Tappan Zee Plans Flunk New York’s Smart Growth Test
The Cuomo administration’s plan for an extra-wide, transit-free Tappan Zee Bridge is exactly the kind of project that New York state’s smart growth law is supposed to prevent.
Passed in 2010 under David Paterson’s administration, the Smart Growth Public Infrastructure Policy Act requires any state infrastructure project to meet 10 smart growth criteria. Under the law, the state should only build projects that support sustainability and downtown revitalization, not sprawl.
Nowhere is the Cuomo administration’s hypocrisy regarding the Tappan Zee Bridge project more clearly displayed than in its arguments that the new bridge complies with the smart growth law. In its draft environmental impact statement, the state walks through each of the 10 smart growth criteria, arguing that a new Tappan Zee with no transit and twice the width of the current bridge fits the bill. In the process, the fact that Cuomo’s Tappan Zee is really not a smart growth bridge becomes painfully clear.
Criterion 6, for example, requires the project to “provide mobility through transportation choices including improved public transportation and reduced automobile dependency.” The state argues that since the new bridge will “improve mobility” with highway improvements, it’s consistent with this requirement. “In addition,” reads the draft EIS, “the bridge would be designed not to preclude transit.” Not precluding transit, of course, is hardly the same as improving it. Instead of reducing automobile dependency, the project does the opposite, spending billions to improve car commutes and double the width of the bridge.

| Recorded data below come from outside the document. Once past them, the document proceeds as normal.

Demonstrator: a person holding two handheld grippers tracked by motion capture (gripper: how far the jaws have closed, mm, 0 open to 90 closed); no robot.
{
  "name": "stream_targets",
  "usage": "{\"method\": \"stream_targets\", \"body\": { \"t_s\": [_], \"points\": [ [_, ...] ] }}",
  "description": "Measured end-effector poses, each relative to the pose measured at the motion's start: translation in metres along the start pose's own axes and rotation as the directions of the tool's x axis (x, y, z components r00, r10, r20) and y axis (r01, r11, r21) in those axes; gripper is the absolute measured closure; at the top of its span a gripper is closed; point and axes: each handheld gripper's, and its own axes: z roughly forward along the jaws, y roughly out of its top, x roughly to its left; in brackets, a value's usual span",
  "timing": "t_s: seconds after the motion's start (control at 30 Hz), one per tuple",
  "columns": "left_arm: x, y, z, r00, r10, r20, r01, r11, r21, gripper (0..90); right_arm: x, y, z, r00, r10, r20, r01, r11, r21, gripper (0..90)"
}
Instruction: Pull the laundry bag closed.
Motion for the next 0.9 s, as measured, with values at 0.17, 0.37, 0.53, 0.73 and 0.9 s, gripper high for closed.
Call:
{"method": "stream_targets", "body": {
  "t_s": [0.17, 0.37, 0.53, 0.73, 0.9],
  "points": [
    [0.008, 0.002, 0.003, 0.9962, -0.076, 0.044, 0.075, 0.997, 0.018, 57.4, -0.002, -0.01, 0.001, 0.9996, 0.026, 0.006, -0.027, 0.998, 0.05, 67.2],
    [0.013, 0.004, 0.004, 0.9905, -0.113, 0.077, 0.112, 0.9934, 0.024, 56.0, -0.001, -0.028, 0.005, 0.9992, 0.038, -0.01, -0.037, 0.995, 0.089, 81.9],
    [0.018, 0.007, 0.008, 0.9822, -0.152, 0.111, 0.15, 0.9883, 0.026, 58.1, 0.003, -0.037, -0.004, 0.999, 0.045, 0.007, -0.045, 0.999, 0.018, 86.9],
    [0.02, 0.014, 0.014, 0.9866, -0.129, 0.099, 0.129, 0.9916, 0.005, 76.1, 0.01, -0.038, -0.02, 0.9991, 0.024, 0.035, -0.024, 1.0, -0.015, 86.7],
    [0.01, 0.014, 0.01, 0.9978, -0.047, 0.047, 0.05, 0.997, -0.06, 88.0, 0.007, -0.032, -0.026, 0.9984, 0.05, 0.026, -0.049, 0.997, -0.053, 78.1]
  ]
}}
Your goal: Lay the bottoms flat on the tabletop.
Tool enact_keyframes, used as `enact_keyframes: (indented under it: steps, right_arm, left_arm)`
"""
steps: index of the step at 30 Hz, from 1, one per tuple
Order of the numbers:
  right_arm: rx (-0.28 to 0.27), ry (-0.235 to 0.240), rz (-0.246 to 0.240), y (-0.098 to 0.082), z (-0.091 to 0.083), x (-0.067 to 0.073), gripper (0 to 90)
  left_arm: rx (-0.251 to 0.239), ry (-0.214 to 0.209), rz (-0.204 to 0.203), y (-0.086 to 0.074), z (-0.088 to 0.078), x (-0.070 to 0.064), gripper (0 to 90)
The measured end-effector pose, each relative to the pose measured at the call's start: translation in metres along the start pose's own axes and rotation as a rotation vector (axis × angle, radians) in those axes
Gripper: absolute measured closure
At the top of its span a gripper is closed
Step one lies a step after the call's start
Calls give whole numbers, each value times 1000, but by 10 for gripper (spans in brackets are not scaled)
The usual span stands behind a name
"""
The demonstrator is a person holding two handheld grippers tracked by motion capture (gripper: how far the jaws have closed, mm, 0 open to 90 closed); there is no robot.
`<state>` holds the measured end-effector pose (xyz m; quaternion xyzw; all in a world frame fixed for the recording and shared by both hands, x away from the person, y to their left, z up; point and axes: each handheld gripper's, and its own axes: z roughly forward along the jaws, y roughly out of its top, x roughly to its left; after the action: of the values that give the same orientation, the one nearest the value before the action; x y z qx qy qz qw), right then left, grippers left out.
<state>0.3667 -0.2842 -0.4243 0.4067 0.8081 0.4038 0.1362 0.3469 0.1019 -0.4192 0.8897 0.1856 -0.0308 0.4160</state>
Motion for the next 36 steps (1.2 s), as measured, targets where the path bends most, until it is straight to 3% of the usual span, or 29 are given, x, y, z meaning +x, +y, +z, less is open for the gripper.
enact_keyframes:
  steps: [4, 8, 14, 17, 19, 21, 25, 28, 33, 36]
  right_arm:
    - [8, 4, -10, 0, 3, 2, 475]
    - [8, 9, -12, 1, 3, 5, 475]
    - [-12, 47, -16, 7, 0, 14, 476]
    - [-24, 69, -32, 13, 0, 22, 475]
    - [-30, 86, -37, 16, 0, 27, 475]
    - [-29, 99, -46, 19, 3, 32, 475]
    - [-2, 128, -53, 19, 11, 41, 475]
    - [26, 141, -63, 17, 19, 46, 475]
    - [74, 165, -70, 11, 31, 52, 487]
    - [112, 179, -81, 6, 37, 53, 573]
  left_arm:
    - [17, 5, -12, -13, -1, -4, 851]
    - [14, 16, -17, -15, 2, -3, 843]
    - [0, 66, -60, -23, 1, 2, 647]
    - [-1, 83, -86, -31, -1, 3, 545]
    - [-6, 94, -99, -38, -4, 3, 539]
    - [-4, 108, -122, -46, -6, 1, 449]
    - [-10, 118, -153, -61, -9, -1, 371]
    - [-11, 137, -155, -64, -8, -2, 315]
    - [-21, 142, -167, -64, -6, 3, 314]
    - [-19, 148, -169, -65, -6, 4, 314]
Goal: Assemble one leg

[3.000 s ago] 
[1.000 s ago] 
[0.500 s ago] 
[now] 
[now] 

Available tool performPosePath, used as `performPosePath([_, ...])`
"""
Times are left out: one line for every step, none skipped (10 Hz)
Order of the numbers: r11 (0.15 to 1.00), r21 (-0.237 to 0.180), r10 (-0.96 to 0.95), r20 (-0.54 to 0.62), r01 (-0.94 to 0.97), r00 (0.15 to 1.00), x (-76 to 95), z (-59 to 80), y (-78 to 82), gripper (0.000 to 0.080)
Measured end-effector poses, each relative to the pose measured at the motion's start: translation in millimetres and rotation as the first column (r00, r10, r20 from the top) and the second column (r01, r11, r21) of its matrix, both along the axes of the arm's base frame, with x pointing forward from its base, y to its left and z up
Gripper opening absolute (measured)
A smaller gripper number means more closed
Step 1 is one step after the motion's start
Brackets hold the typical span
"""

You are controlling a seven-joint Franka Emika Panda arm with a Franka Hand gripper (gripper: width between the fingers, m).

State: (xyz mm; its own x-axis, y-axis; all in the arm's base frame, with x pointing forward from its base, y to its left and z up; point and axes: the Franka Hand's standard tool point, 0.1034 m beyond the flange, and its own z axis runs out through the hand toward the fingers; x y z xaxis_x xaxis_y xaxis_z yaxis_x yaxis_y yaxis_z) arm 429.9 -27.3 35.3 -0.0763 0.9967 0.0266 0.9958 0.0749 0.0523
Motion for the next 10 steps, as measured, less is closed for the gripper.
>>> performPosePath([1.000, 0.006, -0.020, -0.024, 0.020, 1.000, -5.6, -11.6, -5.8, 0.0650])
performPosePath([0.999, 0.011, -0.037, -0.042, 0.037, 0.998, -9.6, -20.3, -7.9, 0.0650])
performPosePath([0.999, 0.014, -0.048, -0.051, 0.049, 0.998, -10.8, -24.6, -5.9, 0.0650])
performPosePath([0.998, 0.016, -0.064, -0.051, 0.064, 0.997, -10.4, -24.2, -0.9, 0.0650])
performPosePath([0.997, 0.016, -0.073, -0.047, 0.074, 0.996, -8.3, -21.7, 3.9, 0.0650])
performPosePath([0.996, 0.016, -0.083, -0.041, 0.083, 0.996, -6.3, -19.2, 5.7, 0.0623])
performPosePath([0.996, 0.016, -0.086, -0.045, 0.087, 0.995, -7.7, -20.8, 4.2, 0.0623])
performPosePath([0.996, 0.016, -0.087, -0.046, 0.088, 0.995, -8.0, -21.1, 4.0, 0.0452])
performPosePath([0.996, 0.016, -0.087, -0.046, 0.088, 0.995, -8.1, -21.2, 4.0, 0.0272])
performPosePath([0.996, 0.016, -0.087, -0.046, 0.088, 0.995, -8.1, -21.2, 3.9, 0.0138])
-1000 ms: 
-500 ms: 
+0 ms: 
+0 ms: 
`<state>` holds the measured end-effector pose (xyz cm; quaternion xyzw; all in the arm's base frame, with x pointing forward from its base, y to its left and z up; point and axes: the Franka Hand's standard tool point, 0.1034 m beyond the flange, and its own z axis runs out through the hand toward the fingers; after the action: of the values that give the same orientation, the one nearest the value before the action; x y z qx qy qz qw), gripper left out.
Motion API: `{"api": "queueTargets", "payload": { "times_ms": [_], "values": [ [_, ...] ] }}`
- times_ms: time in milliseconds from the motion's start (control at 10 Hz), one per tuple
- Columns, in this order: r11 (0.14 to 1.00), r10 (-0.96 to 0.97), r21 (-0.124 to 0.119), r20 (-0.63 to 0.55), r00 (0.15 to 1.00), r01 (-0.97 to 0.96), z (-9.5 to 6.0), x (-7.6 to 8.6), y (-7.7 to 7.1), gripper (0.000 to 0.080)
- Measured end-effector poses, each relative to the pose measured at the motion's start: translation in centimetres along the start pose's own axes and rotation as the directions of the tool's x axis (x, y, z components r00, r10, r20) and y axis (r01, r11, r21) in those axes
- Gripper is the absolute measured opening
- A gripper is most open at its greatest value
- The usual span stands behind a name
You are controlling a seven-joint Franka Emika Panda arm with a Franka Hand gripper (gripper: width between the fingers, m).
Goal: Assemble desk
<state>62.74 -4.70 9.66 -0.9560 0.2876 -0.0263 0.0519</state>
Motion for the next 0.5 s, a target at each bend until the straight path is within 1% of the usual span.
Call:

Criterion 5 calls for infrastructure “to foster mixed land uses and compact development, downtown revitalization, brownfield redevelopment, the enhancement of beauty in public spaces, the diversity and affordability of housing in proximity to places of employment, recreation and commercial development and the integration of all income and age groups.” In a brazen affront to common sense and empirical evidence, the Cuomo administration denies that transportation decisions even affect the way regions develop. “Not Applicable,” the DEIS says. “The Replacement Bridge Alternative would be a transportation infrastructure improvement project” and “would not directly affect community development.”
If smart growth means anything, it means understanding how a cars-only bridge promotes dispersed, sprawling development while including transit would help promote growth in town centers. It means acknowledging how automobile-dependency isolates low-income and elderly people who rely on transit.
It goes on like that. The smart growth law requires projects to “promote sustainability by strengthening existing and creating new communities which reduce greenhouse gas emissions.” The Cuomo administration ticks that one off its list by touting the emissions reductions from reducing the number of congestion-causing accidents and eliminating the need to move the median barrier with a diesel engine. (The median barrier is moved every day so that the seven lane bridge can always have four lanes in the peak direction.) The state claims that the Tappan Zee project is exempt from a requirement to participate in “community-based planning” because it “is a large-scale regional transportation initiative.”
In claiming that the Tappan Zee Bridge meets the requirements of the smart growth law, the state elegantly shows just how much this bridge fails to meet the state’s purported development goals. A bridge with room for seven lanes of traffic on each span but no space for transit is exactly the kind of 1950s sprawl generator that the smart growth law should prohibit.